Causal Effects of Metabolic Factors on Pancreatic Ductal Adenocarcinoma Risk: A Mendelian Randomization Study
Jielin Zhou, Yaoyao Yu, Tianyi Xia, Chao ChenAbstract
Background:
Epidemiological studies focusing on pancreatic ductal adenocarcinoma (PDAC) have consistently reported robust positive associations between metabolic factors and PDAC. In the realm of evaluating the causal implications of these factors on PDAC, Mendelian randomisation (MR) demonstrates distinct advantages over traditional observational research approaches. Therefore, an MR study was meticulously designed and executed to elucidate the causal relationship between obesity-related metabolic factors and PDAC.
Aims:
This study aimed to explore the relationship between PDAC and obesity-related metabolic factors.
Materials and Methods:
We identified instrumental variants corresponding to 30 exposures. These exposures could be classified into four distinct groups, namely traits related to glucose metabolism-related traits, lipid metabolism-related traits, body fat distribution and body mass index (BMI)-related traits. Summary-level data for PDAC were obtained from FinnGen consortia. MR analysis was conducted using three methods including inverse-variance weighted, weighted median and MR-Egger.
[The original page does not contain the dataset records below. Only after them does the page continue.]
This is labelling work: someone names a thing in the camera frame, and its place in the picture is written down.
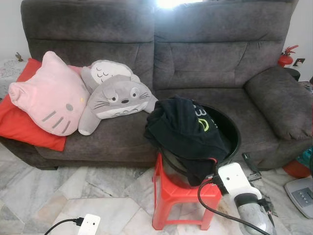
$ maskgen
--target tile floor
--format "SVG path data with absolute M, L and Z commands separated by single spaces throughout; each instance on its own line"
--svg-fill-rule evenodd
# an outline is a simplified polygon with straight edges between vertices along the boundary
M 195 225 L 152 228 L 153 169 L 60 167 L 42 171 L 30 167 L 0 145 L 0 235 L 43 235 L 53 224 L 86 213 L 101 217 L 97 235 L 240 235 L 237 222 L 214 216 L 208 231 Z M 293 180 L 283 170 L 263 172 L 257 186 L 274 204 L 278 235 L 313 235 L 306 219 L 288 199 L 283 184 Z M 223 197 L 218 210 L 238 216 L 235 205 Z M 171 219 L 197 219 L 203 208 L 176 205 Z M 76 235 L 71 222 L 51 235 Z

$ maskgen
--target red plastic stool
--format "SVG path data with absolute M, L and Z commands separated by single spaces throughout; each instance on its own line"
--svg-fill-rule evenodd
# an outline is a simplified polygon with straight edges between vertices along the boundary
M 159 198 L 157 198 L 156 177 L 160 177 Z M 153 175 L 155 187 L 155 211 L 152 226 L 155 230 L 162 230 L 167 224 L 198 224 L 201 230 L 208 230 L 213 213 L 205 210 L 202 220 L 167 220 L 172 206 L 176 203 L 198 202 L 198 188 L 181 188 L 167 177 L 163 171 L 162 155 L 157 156 L 155 172 Z M 216 209 L 222 195 L 214 184 L 206 185 L 201 191 L 202 200 L 211 208 Z

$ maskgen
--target fire extinguisher
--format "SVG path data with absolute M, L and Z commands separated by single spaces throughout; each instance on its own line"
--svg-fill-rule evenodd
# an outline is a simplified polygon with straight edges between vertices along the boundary
M 292 49 L 297 48 L 299 45 L 295 45 L 292 47 L 287 47 L 285 50 L 285 53 L 282 52 L 282 55 L 279 57 L 278 64 L 281 67 L 284 67 L 285 65 L 290 65 L 293 62 L 292 57 L 290 56 L 291 53 L 295 53 L 292 51 Z

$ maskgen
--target red pillow
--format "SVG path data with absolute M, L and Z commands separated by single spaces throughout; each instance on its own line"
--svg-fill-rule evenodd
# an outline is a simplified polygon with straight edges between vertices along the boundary
M 17 81 L 27 81 L 40 67 L 41 62 L 28 59 Z M 66 142 L 65 136 L 50 134 L 37 126 L 26 112 L 12 104 L 9 95 L 0 103 L 0 136 L 57 151 L 63 151 Z

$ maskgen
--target grey fabric upholstery
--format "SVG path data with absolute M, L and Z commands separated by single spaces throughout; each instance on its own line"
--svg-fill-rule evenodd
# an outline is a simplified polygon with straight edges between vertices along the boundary
M 276 66 L 291 11 L 290 2 L 276 1 L 159 9 L 154 89 L 241 88 Z
M 157 98 L 179 94 L 213 106 L 240 130 L 235 159 L 247 152 L 261 168 L 282 166 L 312 144 L 310 96 L 272 68 L 293 0 L 201 2 L 155 12 L 153 1 L 24 0 L 31 55 L 41 60 L 53 50 L 76 66 L 114 60 L 128 65 Z M 146 117 L 141 112 L 103 120 L 91 136 L 69 136 L 62 153 L 0 141 L 39 168 L 152 166 L 156 149 L 142 136 Z
M 283 68 L 262 72 L 245 89 L 280 138 L 312 137 L 312 95 Z
M 66 63 L 100 59 L 126 64 L 152 88 L 154 18 L 151 6 L 122 2 L 24 0 L 22 22 L 34 59 L 47 50 Z

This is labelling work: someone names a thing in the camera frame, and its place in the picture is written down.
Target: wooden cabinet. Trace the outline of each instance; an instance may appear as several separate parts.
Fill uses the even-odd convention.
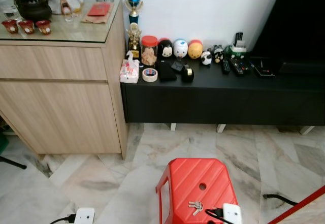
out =
[[[94,1],[86,0],[84,13]],[[107,24],[76,19],[66,24],[55,15],[48,36],[19,37],[0,30],[0,115],[36,154],[125,157],[121,0],[114,1],[111,11]]]

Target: marble floor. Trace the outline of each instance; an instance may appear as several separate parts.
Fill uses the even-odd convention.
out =
[[[131,124],[124,161],[120,155],[46,155],[39,161],[10,137],[2,156],[27,169],[0,163],[0,224],[46,224],[79,207],[94,207],[96,224],[159,223],[155,186],[177,157],[220,159],[243,223],[268,223],[290,205],[263,194],[299,202],[325,185],[325,127],[304,136],[298,129],[280,131],[227,125],[218,134],[216,125],[177,124],[171,132],[166,124]]]

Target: tape roll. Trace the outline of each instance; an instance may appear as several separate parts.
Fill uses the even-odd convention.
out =
[[[158,71],[153,68],[146,68],[142,72],[142,79],[146,82],[152,83],[158,78]]]

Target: black vase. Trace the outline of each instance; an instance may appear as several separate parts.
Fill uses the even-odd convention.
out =
[[[52,16],[52,10],[47,0],[38,0],[34,3],[21,3],[17,9],[24,19],[32,20],[34,23],[41,20],[49,20]]]

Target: yellow toy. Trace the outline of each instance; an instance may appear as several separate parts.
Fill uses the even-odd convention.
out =
[[[201,57],[203,52],[203,45],[200,40],[192,40],[188,46],[188,55],[191,59],[197,59]]]

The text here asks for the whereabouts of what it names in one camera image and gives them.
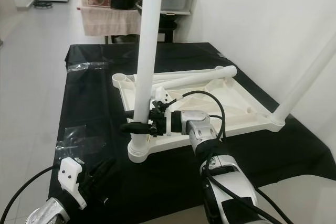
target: silver metal part
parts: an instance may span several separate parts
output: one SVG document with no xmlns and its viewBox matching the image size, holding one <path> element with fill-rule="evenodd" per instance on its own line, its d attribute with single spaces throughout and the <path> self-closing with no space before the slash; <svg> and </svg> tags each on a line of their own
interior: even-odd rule
<svg viewBox="0 0 336 224">
<path fill-rule="evenodd" d="M 200 173 L 204 170 L 205 164 L 206 162 L 204 162 L 201 165 L 201 168 L 199 170 Z M 225 166 L 234 167 L 234 172 L 218 174 L 218 175 L 213 176 L 213 178 L 217 180 L 219 183 L 221 183 L 223 186 L 228 188 L 230 191 L 234 192 L 236 195 L 240 197 L 251 198 L 253 205 L 257 206 L 258 202 L 257 202 L 255 190 L 252 184 L 250 183 L 250 181 L 248 180 L 248 178 L 245 176 L 243 171 L 239 168 L 237 162 L 232 156 L 219 155 L 219 156 L 212 157 L 209 163 L 209 170 L 221 168 Z M 225 212 L 223 210 L 222 202 L 231 199 L 231 197 L 228 196 L 221 189 L 219 189 L 212 182 L 209 182 L 209 186 L 211 186 L 214 192 L 222 222 L 224 224 L 229 224 L 226 218 Z M 251 222 L 250 224 L 265 224 L 265 223 L 269 223 L 269 222 L 261 220 L 261 221 Z"/>
<path fill-rule="evenodd" d="M 26 224 L 61 224 L 69 220 L 70 217 L 61 203 L 55 198 L 50 198 L 28 216 Z"/>
<path fill-rule="evenodd" d="M 217 137 L 215 128 L 210 124 L 209 116 L 203 121 L 188 121 L 186 131 L 189 132 L 189 139 L 194 152 L 199 144 Z"/>
<path fill-rule="evenodd" d="M 188 121 L 203 121 L 208 116 L 207 113 L 201 110 L 182 110 L 181 111 L 181 123 L 182 123 L 182 135 L 188 135 L 186 125 Z"/>
</svg>

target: clear tape
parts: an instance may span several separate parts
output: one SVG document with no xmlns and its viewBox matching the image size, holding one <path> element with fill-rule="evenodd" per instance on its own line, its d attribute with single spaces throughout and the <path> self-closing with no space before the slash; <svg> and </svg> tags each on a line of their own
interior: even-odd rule
<svg viewBox="0 0 336 224">
<path fill-rule="evenodd" d="M 63 141 L 56 145 L 56 158 L 78 157 L 84 160 L 85 155 L 98 153 L 105 145 L 99 136 L 86 136 L 86 125 L 65 128 Z"/>
<path fill-rule="evenodd" d="M 107 62 L 84 62 L 69 66 L 67 72 L 70 73 L 87 69 L 100 70 L 100 69 L 106 69 L 107 67 L 108 67 Z"/>
</svg>

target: white floor tile
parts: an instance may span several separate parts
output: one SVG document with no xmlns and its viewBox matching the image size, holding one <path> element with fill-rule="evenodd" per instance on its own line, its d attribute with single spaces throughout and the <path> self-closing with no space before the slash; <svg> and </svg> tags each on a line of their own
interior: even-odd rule
<svg viewBox="0 0 336 224">
<path fill-rule="evenodd" d="M 15 224 L 15 219 L 13 219 L 13 220 L 6 220 L 5 224 Z"/>
<path fill-rule="evenodd" d="M 71 44 L 102 44 L 84 35 L 76 0 L 31 8 L 0 50 L 0 214 L 24 181 L 53 162 Z M 50 173 L 14 203 L 8 220 L 25 217 L 47 199 Z"/>
<path fill-rule="evenodd" d="M 2 40 L 6 40 L 7 36 L 24 19 L 25 15 L 26 12 L 14 10 L 12 13 L 0 17 L 0 37 Z"/>
<path fill-rule="evenodd" d="M 57 133 L 42 134 L 35 138 L 32 155 L 28 163 L 25 180 L 30 179 L 41 170 L 51 166 L 54 160 Z M 48 199 L 51 172 L 36 179 L 21 195 L 17 218 L 28 216 L 43 205 Z"/>
<path fill-rule="evenodd" d="M 28 216 L 17 218 L 13 224 L 25 224 L 27 218 Z"/>
<path fill-rule="evenodd" d="M 159 217 L 150 221 L 146 221 L 143 224 L 172 224 L 172 223 L 184 223 L 184 224 L 208 224 L 203 206 L 193 207 L 180 212 L 175 212 L 171 215 Z"/>
<path fill-rule="evenodd" d="M 25 181 L 33 144 L 33 136 L 0 140 L 0 213 Z M 19 198 L 11 207 L 7 219 L 16 217 Z"/>
</svg>

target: white plastic stand
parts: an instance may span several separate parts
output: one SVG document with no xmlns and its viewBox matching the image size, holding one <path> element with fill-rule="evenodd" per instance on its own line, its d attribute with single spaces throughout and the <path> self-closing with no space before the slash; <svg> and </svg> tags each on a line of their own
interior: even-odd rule
<svg viewBox="0 0 336 224">
<path fill-rule="evenodd" d="M 233 79 L 237 72 L 234 66 L 153 74 L 160 1 L 143 0 L 138 73 L 132 76 L 117 73 L 112 76 L 113 85 L 120 90 L 125 111 L 134 110 L 135 122 L 148 122 L 151 98 L 170 102 L 191 90 L 204 90 L 216 96 L 224 107 L 226 136 L 260 130 L 277 132 L 285 125 L 285 118 L 293 107 L 336 54 L 335 34 L 272 114 Z M 178 100 L 170 106 L 170 110 L 203 110 L 208 114 L 221 115 L 214 101 L 197 94 Z M 220 120 L 212 119 L 212 124 L 218 131 Z M 190 145 L 188 136 L 180 133 L 156 138 L 133 134 L 128 145 L 129 158 L 140 163 L 151 153 L 186 145 Z"/>
<path fill-rule="evenodd" d="M 336 34 L 334 34 L 323 50 L 317 56 L 315 61 L 310 65 L 298 83 L 288 93 L 284 101 L 269 116 L 270 120 L 280 126 L 285 125 L 285 119 L 298 103 L 305 92 L 314 83 L 317 76 L 325 68 L 331 58 L 336 54 Z"/>
<path fill-rule="evenodd" d="M 152 79 L 158 40 L 161 0 L 142 0 L 141 31 L 136 83 L 134 121 L 148 123 Z M 128 145 L 131 161 L 140 163 L 148 155 L 148 136 L 132 134 Z"/>
</svg>

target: black plastic sheet
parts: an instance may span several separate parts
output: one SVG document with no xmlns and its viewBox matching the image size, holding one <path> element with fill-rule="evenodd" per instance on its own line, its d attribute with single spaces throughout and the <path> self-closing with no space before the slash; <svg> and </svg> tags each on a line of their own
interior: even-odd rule
<svg viewBox="0 0 336 224">
<path fill-rule="evenodd" d="M 98 137 L 102 148 L 82 152 L 81 159 L 93 166 L 113 156 L 119 169 L 118 187 L 107 189 L 106 207 L 89 205 L 72 223 L 139 223 L 202 204 L 198 168 L 190 146 L 151 154 L 135 164 L 128 159 L 129 134 L 119 131 L 126 123 L 119 90 L 112 85 L 115 73 L 134 74 L 138 45 L 72 45 L 67 67 L 85 62 L 105 62 L 102 69 L 71 71 L 67 75 L 58 144 L 71 127 L 85 125 L 84 138 Z M 158 44 L 155 72 L 209 69 L 233 63 L 209 43 Z M 238 69 L 235 77 L 269 111 L 277 103 Z M 282 179 L 312 174 L 336 179 L 332 154 L 316 136 L 292 116 L 278 133 L 259 131 L 227 139 L 229 151 L 256 186 Z M 57 172 L 53 172 L 49 195 L 60 190 Z"/>
</svg>

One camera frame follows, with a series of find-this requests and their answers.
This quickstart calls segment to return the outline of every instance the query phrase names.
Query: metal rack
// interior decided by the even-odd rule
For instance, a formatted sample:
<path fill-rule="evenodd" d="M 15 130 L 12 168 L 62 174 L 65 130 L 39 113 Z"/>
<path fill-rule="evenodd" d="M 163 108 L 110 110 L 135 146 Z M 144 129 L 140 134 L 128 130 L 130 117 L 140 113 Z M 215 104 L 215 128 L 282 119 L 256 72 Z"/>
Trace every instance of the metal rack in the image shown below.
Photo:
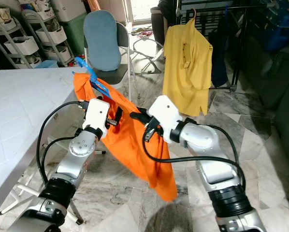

Heterogeneity and horizontal pleiotropy were assessed to ensure result reliability.
Results:
Our research findings demonstrated significant causal relationships among body fat distribution, BMI-related traits and PDAC. Specifically, parameters such as arm predicted mass, leg predicted mass, leg fat mass, trunk predicted mass, waist circumference, whole body fat mass, BMI, weight and basal metabolic rate exhibit positive associations with PDAC. Conversely, other risk factors, including the waist-to-hip ratio (WHR) and WHR adjusted for BMI, present negative associations.
Conclusions:
This study provided evidence that some obesity-related metabolic factors were correlated with PDAC. Specifically, significant correlations were observed between PDAC and certain body fat distribution as well as BMI-related traits.